## TASK TO CARRY OUT
Take the line containing "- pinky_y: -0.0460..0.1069" through the last line of the data and retype those lines exactly. Pictures do not belong in the copy.

****************

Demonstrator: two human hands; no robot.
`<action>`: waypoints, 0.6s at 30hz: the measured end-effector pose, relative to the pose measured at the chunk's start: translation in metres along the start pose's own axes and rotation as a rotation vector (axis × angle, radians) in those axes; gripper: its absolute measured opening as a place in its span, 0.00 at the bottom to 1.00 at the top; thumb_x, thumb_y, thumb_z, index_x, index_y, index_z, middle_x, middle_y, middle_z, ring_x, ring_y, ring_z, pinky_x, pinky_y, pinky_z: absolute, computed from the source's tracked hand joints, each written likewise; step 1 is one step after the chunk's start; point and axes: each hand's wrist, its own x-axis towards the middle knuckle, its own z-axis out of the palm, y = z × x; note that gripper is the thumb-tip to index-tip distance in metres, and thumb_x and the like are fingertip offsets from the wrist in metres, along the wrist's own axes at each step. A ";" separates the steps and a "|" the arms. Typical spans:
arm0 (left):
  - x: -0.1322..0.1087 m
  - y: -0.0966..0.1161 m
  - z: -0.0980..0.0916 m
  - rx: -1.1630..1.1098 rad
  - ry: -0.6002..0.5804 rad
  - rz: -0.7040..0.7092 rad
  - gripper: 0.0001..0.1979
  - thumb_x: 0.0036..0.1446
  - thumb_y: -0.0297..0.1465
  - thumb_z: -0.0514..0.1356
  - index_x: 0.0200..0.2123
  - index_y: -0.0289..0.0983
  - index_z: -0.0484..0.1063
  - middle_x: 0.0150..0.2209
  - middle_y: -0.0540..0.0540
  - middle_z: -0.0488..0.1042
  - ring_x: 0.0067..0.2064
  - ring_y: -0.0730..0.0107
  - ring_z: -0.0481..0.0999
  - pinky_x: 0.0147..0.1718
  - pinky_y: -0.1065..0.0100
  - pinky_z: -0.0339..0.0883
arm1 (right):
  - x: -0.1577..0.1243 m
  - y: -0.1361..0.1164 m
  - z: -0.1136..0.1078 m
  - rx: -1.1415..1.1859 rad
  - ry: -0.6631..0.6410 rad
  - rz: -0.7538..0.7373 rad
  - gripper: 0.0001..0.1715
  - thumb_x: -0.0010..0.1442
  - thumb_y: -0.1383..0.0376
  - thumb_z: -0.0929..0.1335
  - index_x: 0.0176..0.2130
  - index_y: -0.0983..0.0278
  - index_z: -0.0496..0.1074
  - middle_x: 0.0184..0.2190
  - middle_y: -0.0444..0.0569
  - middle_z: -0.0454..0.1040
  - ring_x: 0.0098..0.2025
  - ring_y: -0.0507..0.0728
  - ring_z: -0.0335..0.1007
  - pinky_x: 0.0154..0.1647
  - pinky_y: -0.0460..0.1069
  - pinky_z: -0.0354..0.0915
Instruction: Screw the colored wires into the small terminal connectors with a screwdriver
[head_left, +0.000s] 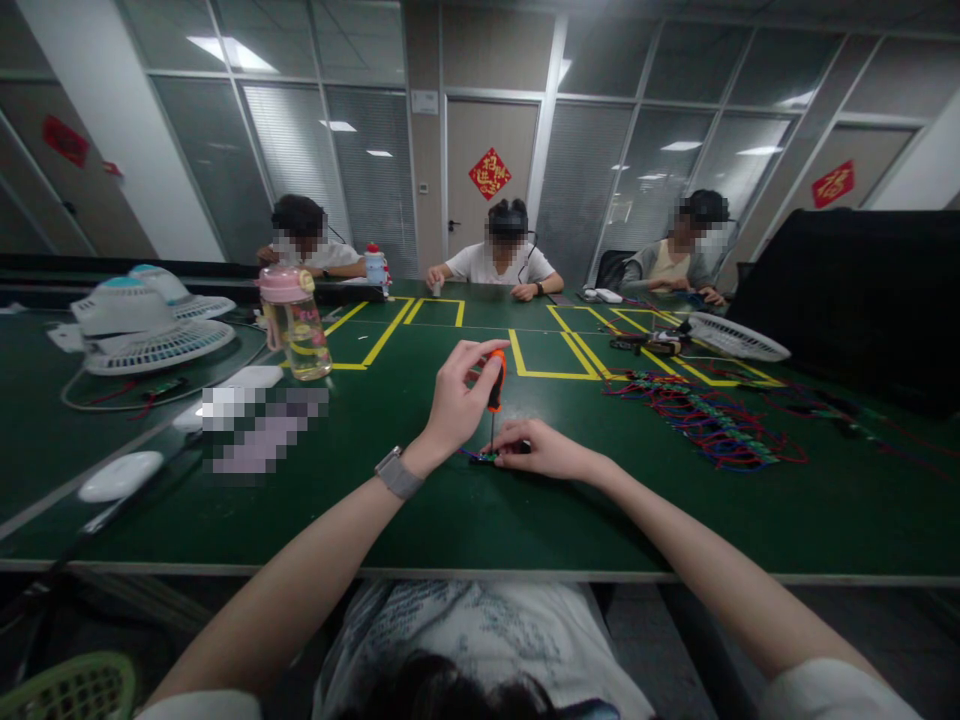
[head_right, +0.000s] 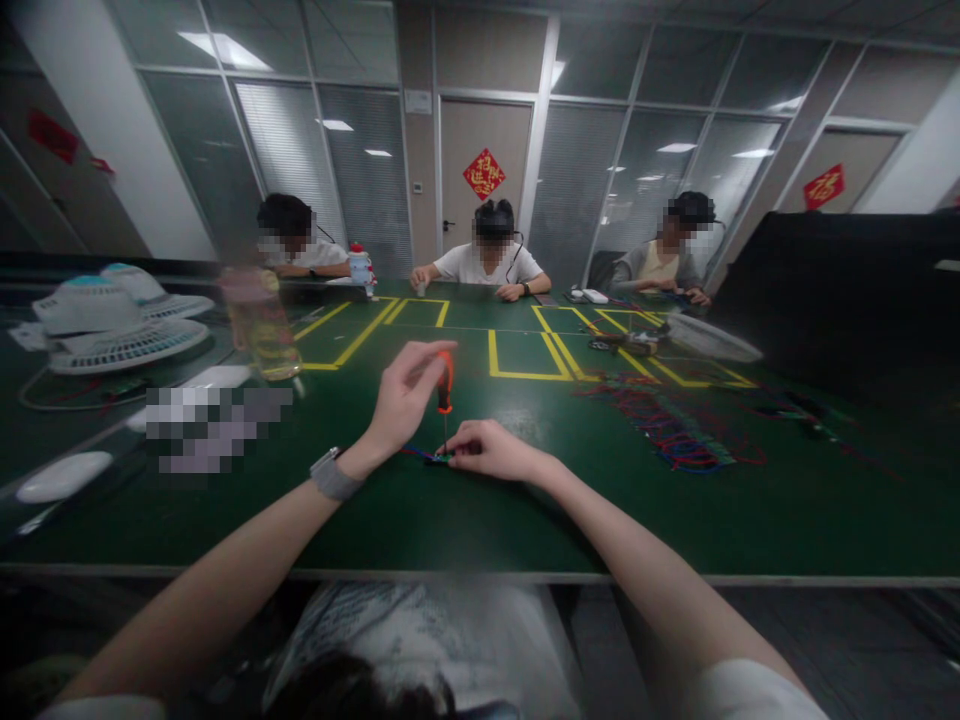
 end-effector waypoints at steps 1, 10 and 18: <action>0.000 0.000 0.000 0.000 0.001 -0.004 0.11 0.62 0.32 0.56 0.45 0.40 0.75 0.41 0.45 0.70 0.41 0.70 0.72 0.35 0.73 0.69 | 0.000 0.000 0.000 0.000 0.001 0.000 0.15 0.60 0.62 0.68 0.45 0.66 0.78 0.33 0.48 0.72 0.31 0.51 0.65 0.31 0.45 0.63; 0.000 0.000 0.001 0.030 0.029 0.012 0.10 0.57 0.31 0.62 0.43 0.41 0.75 0.38 0.48 0.67 0.37 0.74 0.71 0.33 0.74 0.69 | 0.000 -0.002 0.000 0.000 0.004 0.006 0.15 0.60 0.63 0.68 0.45 0.67 0.78 0.34 0.49 0.72 0.32 0.52 0.65 0.32 0.46 0.63; 0.000 0.000 0.002 0.003 0.029 0.000 0.09 0.60 0.32 0.59 0.43 0.40 0.75 0.39 0.47 0.68 0.38 0.72 0.72 0.32 0.74 0.70 | 0.000 -0.003 -0.001 0.012 0.003 0.005 0.14 0.59 0.63 0.69 0.44 0.67 0.78 0.32 0.47 0.70 0.30 0.50 0.64 0.31 0.45 0.62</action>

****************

## ANSWER SECTION
  - pinky_y: -0.0460..0.1069
  - pinky_z: -0.0354..0.0915
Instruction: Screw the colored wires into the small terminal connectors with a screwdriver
[head_left, +0.000s] 
[head_right, +0.000s] 
 end-effector waypoints at steps 1, 10 and 18: <action>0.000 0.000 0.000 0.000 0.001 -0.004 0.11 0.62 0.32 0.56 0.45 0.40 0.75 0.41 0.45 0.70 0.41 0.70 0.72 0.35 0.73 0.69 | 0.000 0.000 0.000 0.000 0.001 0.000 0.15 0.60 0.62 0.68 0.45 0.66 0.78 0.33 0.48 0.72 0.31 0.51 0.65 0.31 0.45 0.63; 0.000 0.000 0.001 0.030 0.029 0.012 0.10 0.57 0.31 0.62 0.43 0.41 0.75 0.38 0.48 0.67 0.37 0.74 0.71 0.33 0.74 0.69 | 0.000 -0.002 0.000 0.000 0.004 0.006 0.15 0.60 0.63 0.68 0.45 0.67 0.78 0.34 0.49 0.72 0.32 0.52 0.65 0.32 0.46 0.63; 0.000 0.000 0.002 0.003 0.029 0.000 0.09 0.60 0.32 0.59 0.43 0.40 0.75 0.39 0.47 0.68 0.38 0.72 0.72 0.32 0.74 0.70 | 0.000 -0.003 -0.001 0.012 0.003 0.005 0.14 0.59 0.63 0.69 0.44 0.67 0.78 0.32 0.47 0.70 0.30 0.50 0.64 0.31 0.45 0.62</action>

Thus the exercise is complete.